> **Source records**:
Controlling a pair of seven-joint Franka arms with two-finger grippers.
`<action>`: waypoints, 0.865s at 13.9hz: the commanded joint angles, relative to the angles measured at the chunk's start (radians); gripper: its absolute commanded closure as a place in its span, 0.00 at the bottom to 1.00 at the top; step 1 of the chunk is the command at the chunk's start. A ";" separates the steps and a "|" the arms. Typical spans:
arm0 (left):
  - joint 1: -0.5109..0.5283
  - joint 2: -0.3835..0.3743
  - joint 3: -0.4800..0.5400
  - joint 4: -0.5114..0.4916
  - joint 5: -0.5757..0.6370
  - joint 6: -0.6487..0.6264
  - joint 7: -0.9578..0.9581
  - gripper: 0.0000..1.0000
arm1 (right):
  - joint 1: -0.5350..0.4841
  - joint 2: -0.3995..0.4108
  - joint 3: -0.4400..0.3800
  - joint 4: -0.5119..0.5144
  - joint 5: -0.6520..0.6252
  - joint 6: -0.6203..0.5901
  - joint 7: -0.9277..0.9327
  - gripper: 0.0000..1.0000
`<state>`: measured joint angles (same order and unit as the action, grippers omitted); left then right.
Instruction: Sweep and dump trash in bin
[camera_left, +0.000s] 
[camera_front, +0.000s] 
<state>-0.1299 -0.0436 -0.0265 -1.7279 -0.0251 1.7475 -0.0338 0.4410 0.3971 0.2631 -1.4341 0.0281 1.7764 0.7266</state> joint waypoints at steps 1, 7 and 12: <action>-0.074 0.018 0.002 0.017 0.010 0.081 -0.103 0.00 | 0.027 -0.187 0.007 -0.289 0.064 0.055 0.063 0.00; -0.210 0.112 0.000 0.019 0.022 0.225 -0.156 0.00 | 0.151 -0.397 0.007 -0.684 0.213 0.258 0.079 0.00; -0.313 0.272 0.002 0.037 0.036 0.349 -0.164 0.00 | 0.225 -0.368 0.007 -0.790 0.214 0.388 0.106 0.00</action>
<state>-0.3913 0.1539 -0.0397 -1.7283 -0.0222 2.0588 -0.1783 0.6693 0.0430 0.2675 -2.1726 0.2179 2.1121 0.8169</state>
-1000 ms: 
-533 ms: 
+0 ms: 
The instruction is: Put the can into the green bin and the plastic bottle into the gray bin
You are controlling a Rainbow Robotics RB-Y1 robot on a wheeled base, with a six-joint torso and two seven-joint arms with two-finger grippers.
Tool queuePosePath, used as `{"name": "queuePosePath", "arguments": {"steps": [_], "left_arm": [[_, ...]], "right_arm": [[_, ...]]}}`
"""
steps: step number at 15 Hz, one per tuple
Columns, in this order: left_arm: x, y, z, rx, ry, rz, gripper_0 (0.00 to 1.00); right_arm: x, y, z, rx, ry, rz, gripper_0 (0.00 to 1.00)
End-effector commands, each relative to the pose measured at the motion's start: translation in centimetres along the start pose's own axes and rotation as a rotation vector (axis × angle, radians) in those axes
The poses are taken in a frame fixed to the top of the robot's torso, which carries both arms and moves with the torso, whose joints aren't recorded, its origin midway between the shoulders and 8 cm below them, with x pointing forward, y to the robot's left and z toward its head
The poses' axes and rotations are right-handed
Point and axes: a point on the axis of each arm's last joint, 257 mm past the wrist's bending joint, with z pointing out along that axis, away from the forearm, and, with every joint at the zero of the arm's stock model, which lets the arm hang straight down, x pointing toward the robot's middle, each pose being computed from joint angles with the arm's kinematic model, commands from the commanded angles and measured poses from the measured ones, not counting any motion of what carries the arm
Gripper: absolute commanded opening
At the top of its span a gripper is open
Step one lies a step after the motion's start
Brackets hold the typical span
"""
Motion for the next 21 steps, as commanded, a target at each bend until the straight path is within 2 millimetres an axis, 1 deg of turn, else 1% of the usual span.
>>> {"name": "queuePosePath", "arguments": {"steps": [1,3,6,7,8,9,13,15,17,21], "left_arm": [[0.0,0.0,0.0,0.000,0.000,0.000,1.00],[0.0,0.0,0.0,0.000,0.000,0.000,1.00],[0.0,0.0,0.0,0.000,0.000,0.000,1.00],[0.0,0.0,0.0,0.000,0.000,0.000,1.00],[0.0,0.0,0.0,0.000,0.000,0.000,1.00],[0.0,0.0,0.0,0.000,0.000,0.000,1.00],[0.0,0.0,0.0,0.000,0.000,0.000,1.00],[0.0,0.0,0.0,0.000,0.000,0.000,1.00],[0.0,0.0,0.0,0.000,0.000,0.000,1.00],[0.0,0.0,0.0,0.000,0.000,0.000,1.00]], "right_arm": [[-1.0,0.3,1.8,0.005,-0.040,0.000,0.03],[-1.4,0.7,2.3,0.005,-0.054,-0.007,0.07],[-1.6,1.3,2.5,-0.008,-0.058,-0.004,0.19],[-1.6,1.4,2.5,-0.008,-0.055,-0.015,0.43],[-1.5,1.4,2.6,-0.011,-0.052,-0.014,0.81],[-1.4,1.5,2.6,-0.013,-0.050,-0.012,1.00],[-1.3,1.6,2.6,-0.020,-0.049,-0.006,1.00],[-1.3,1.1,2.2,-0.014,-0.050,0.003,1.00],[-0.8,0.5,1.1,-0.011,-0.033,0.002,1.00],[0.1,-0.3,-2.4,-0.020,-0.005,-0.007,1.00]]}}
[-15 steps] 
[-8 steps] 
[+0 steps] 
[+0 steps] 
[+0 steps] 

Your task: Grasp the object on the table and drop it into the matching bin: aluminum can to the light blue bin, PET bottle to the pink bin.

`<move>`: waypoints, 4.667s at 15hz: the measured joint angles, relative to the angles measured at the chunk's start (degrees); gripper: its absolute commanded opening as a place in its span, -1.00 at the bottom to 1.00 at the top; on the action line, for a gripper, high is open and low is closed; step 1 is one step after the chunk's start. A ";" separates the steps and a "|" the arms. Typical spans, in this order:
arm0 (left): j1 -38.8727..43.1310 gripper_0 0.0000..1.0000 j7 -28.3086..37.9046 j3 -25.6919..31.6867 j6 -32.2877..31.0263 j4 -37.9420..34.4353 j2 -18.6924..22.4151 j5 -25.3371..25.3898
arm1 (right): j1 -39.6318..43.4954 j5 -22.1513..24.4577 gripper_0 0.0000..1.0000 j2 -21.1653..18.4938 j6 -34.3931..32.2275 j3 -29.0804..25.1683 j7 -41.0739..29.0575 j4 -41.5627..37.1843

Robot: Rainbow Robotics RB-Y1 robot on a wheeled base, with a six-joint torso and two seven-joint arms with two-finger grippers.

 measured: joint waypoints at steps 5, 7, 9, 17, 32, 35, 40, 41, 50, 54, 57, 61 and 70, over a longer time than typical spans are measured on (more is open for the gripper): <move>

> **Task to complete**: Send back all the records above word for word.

> **Solution for this task**:
Controlling a pair of seven-joint Franka arms with two-finger grippers.
`<action>`: waypoints, 0.865s at 13.9hz: the commanded joint angles, relative to the angles measured at the chunk's start (radians); gripper: its absolute commanded closure as a place in its span, 0.00 at the bottom to 1.00 at the top; step 1 of the chunk is the command at the chunk's start. A ";" separates the steps and a "|" the arms. Typical spans:
arm0 (left):
  - joint 1: -0.5109..0.5283
  - joint 2: -0.3835..0.3743
  - joint 3: -0.4800..0.5400
  - joint 4: -0.5114..0.4916
  - joint 5: -0.5757..0.6370
  - joint 6: -0.6487..0.6264
  - joint 7: -0.9578..0.9581
  - gripper: 0.0000..1.0000
arm1 (right):
  - joint 1: -0.5350..0.4841
  - joint 2: -0.3995..0.4108
  - joint 3: -0.4400..0.3800
  - joint 4: -0.5119..0.5144
  - joint 5: -0.6520..0.6252
  - joint 6: -0.6203..0.5901
  - joint 7: -0.9277..0.9327
  - gripper: 0.0000..1.0000
`<state>`: measured joint angles (same order and unit as the action, grippers omitted); left then right.
Instruction: Sweep and dump trash in bin
[camera_left, +0.000s] 
[camera_front, +0.000s] 
<state>-0.1299 -0.0436 -0.0265 -1.7279 -0.0251 1.7475 -0.0338 0.4410 0.3971 0.2631 -1.4341 0.0281 1.7764 0.7266</state> joint waypoints at steps 1, 7 and 12: <action>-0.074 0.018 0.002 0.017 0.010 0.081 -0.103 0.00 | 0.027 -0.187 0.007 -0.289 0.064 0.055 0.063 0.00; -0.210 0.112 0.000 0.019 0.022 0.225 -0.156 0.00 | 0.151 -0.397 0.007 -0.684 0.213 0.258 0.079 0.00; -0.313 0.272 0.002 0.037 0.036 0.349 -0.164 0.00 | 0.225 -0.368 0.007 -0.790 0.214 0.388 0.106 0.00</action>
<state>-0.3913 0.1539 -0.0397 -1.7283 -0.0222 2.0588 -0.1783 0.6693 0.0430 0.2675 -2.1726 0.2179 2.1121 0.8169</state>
-1000 ms: 
-533 ms: 
+0 ms: 
The instruction is: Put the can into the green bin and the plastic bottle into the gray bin
You are controlling a Rainbow Robotics RB-Y1 robot on a wheeled base, with a six-joint torso and two seven-joint arms with two-finger grippers.
Tool queuePosePath, used as `{"name": "queuePosePath", "arguments": {"steps": [_], "left_arm": [[_, ...]], "right_arm": [[_, ...]]}}`
"""
steps: step number at 15 Hz, one per tuple
Columns, in this order: left_arm: x, y, z, rx, ry, rz, gripper_0 (0.00 to 1.00); right_arm: x, y, z, rx, ry, rz, gripper_0 (0.00 to 1.00)
End-effector commands, each relative to the pose measured at the motion's start: translation in centimetres along the start pose's own axes and rotation as a rotation vector (axis × angle, radians) in those axes
The poses are taken in a frame fixed to the top of the robot's torso, which carries both arms and moves with the torso, whose joints aren't recorded, its origin midway between the shoulders and 8 cm below them, with x pointing forward, y to the robot's left and z toward its head
The poses' axes and rotations are right-handed
Point and axes: a point on the axis of each arm's last joint, 257 mm past the wrist's bending joint, with z pointing out along that axis, away from the forearm, and, with every joint at the zero of the arm's stock model, which lets the arm hang straight down, x pointing toward the robot's middle, each pose being computed from joint angles with the arm's kinematic model, commands from the commanded angles and measured poses from the measured ones, not counting any motion of what carries the arm
Gripper: absolute commanded opening
At the top of its span a gripper is open
Step one lies a step after the motion's start
Brackets hold the typical span
"""
Motion for the next 21 steps, as commanded, a target at each bend until the straight path is within 2 millimetres an axis, 1 deg of turn, else 1% of the usual span.
>>> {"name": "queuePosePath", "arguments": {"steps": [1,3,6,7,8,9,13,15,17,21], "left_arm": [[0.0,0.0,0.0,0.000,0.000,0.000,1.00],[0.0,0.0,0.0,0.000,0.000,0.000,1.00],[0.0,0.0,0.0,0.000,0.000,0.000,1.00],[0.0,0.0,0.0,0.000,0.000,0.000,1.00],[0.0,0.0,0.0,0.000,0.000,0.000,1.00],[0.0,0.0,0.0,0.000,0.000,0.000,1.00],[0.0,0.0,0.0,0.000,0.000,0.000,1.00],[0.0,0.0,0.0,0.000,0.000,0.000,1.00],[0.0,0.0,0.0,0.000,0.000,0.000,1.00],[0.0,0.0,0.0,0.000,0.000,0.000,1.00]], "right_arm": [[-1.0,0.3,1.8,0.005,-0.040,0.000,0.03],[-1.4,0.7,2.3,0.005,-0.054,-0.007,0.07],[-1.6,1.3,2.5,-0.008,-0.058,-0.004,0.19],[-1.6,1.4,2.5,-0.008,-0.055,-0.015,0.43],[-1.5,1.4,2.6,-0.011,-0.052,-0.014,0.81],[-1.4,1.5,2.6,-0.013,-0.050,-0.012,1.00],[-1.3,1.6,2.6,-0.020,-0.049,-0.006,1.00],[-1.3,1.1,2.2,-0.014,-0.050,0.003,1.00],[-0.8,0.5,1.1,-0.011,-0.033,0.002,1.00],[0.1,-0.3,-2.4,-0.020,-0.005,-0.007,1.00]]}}
[-15 steps] 
[-8 steps] 
[+0 steps] 
[+0 steps] 
[+0 steps] 

Your task: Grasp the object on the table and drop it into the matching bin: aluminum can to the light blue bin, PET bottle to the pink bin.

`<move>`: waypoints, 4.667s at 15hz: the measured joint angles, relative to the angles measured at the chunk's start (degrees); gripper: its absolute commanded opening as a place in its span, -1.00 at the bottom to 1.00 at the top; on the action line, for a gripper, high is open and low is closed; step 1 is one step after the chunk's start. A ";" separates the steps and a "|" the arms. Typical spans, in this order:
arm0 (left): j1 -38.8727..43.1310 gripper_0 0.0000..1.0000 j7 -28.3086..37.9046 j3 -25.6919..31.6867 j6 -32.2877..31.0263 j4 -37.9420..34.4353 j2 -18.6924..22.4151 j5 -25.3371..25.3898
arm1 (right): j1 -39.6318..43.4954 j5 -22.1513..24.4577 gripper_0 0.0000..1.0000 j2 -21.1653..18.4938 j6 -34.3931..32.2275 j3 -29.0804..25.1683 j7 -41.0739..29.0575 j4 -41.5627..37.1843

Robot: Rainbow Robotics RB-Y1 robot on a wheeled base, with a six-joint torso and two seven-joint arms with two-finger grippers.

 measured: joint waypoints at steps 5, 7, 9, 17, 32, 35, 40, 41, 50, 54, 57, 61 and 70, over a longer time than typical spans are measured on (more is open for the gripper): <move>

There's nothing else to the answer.